Accedere alle chat del partner è reato, viene tutelata la privacy fra coniugi: cosa rischia effettivamente chi spia l’altro?
La Corte Suprema di Cassazione ha sancito con fermezza un principio fondamentale in materia di tutela della privacy e accesso abusivo a sistemi informatici, confermando che spiare le chat del partner, anche tramite WhatsApp, costituisce un reato grave. Questa pronuncia deriva da una vicenda giudiziaria che ha visto coinvolta la Corte d’Appello di Messina e che ora trova conferma definitiva con la sentenza della Cassazione n. 19421 del 2 aprile 2025, depositata il 23 maggio 2025.
Il caso delle chat di WhatsApp: accesso abusivo e violazione della privacy tra coniugi
La vicenda ha origine da un episodio in cui un uomo, durante una complessa fase di separazione personale, ha sottratto il dispositivo mobile della moglie e, superando le misure di sicurezza impostate (password), ha scaricato alcune conversazioni WhatsApp che la donna aveva intrattenuto con un altro uomo. Successivamente, il marito ha consegnato gli screenshot delle chat al proprio legale per utilizzarli come prova nel giudizio civile di separazione.
La moglie, venuta a conoscenza della condotta, ha presentato querela per accesso abusivo a sistema informatico, reato disciplinato dall’articolo 615-ter del codice penale. La Corte d’Appello di Messina ha condannato l’uomo a sei mesi e venti giorni di reclusione, decisione poi confermata dalla Cassazione.

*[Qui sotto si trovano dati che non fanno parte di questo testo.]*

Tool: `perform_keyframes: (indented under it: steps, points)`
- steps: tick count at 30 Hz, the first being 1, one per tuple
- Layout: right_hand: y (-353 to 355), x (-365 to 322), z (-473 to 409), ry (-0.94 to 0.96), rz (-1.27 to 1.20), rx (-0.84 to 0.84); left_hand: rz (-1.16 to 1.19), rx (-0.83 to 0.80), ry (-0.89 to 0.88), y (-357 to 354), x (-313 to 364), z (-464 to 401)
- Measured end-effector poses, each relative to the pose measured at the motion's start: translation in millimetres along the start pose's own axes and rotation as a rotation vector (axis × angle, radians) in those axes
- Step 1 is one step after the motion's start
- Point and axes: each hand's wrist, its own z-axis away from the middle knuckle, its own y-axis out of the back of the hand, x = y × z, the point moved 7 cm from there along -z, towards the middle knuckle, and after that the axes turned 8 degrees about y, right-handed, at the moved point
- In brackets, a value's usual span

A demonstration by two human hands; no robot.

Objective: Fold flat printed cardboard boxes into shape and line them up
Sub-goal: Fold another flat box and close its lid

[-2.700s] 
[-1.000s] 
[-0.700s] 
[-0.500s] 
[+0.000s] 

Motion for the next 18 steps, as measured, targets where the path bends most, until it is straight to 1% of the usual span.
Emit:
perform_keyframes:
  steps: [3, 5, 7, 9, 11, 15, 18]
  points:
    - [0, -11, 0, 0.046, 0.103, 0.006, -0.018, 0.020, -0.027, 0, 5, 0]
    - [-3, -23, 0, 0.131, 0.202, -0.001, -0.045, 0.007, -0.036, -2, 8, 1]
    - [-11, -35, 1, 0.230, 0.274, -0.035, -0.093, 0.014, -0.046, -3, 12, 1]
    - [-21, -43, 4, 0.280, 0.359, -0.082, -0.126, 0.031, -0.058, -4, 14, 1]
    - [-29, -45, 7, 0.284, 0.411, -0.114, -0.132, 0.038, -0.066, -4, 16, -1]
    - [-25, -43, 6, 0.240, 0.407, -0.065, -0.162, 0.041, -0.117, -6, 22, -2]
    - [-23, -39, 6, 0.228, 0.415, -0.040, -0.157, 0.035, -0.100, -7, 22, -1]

La difesa del marito aveva avanzato diverse eccezioni, tra cui la presunta intempestività della querela e la mancata prova tecnica della presenza di sistemi di protezione (password) sui dispositivi. Tuttavia, la Suprema Corte ha ritenuto infondate tali argomentazioni, sottolineando che la ricostruzione fattuale fornita dalla moglie è stata credibile e che i giudici di merito hanno adottato un’adeguata interpretazione delle prove, applicando correttamente le regole della logica e della motivazione.

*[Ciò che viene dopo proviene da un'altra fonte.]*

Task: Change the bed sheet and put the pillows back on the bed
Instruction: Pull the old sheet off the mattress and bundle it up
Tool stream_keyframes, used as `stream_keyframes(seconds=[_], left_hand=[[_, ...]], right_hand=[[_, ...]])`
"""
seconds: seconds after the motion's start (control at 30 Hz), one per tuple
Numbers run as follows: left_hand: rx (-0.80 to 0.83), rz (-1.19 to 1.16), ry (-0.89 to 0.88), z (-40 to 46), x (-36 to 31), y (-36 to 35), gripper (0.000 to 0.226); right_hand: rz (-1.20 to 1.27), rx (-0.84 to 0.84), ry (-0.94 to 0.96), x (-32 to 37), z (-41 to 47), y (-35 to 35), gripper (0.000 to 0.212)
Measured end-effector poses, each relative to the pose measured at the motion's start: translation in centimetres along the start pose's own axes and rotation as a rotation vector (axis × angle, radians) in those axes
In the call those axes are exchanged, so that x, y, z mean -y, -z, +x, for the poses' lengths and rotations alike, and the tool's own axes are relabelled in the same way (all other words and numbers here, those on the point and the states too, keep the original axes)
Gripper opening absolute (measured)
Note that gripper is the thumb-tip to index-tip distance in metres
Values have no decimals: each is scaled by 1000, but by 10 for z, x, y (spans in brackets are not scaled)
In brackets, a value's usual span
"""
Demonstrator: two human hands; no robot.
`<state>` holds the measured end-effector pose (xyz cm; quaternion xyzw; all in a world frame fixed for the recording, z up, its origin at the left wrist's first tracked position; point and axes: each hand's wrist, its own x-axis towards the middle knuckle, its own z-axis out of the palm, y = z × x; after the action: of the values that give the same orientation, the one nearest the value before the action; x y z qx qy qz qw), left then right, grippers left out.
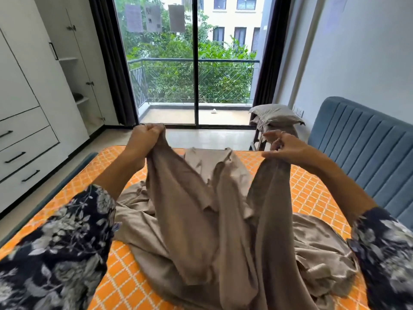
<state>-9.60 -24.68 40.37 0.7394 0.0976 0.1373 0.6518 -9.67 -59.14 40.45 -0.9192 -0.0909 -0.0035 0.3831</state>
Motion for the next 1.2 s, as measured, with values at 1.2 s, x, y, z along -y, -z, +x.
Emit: stream_keyframes(seconds=[1.2], left_hand=[[556, 601, -665, -103, -10, -32, 36]], right_hand=[[-273, 338, -191, -167, -134, -167, 17]])
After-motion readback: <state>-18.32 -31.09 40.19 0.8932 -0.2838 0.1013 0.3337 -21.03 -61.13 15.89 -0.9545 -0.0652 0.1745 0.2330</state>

La sentenza della Cassazione rappresenta un passaggio giurisprudenziale di rilievo per quanto riguarda il diritto alla riservatezza tra coniugi. Gli “ermellini” hanno chiarito che non esiste una “zona franca” rispetto alla privacy neppure all’interno del matrimonio o della convivenza, ribadendo che la tutela della riservatezza è un diritto fondamentale che va garantito pienamente ai sensi dell’articolo 2 della Costituzione.
In particolare, la Corte ha evidenziato che il reato di accesso abusivo si configura non solo quando si accede a un sistema informatico senza autorizzazione, ma anche quando si supera il limite di autorizzazione concessa, ad esempio accedendo a contenuti non autorizzati da chi detiene il dispositivo. Nel caso specifico, è stata giudicata arbitraria l’intrusione nelle conversazioni WhatsApp, considerate a tutti gli effetti un sistema informatico. La Cassazione ha ribadito che applicazioni come WhatsApp, essendo software che gestiscono comunicazioni tramite reti informatiche, rientrano nella disciplina di tutela prevista dall’art. 615-ter c.p.
Diritto alla difesa nelle cause di separazione
È stata inoltre sottolineata l’importanza di difendere il “domicilio informatico”, ossia la sfera privata che il sistema informatico deve garantire, sulla base del diritto di escludere altri dall’accesso non autorizzato
La sentenza tocca anche un tema delicato e spesso controverso: i limiti del diritto alla difesa in giudizio. Sebbene sia legittimo voler tutelare i propri interessi in cause civili, come quelle di separazione, ciò non può avvenire attraverso la violazione della dignità umana e dei diritti fondamentali, come quello alla riservatezza.
Il presidente dell’Associazione Avvocati Matrimonialisti Italiani, Gian Ettore Gassani, ha commentato la decisione definendola un segnale forte, che riafferma la inviolabilità del diritto alla privacy anche nei procedimenti di separazione o divorzio. Gassani ha ricordato che da oggi non sarà più possibile utilizzare in giudizio conversazioni ottenute illegalmente, e che chi intende indagare sulla condotta del partner dovrà operare nel rispetto della legge, ad esempio tramite investigazioni private autorizzate.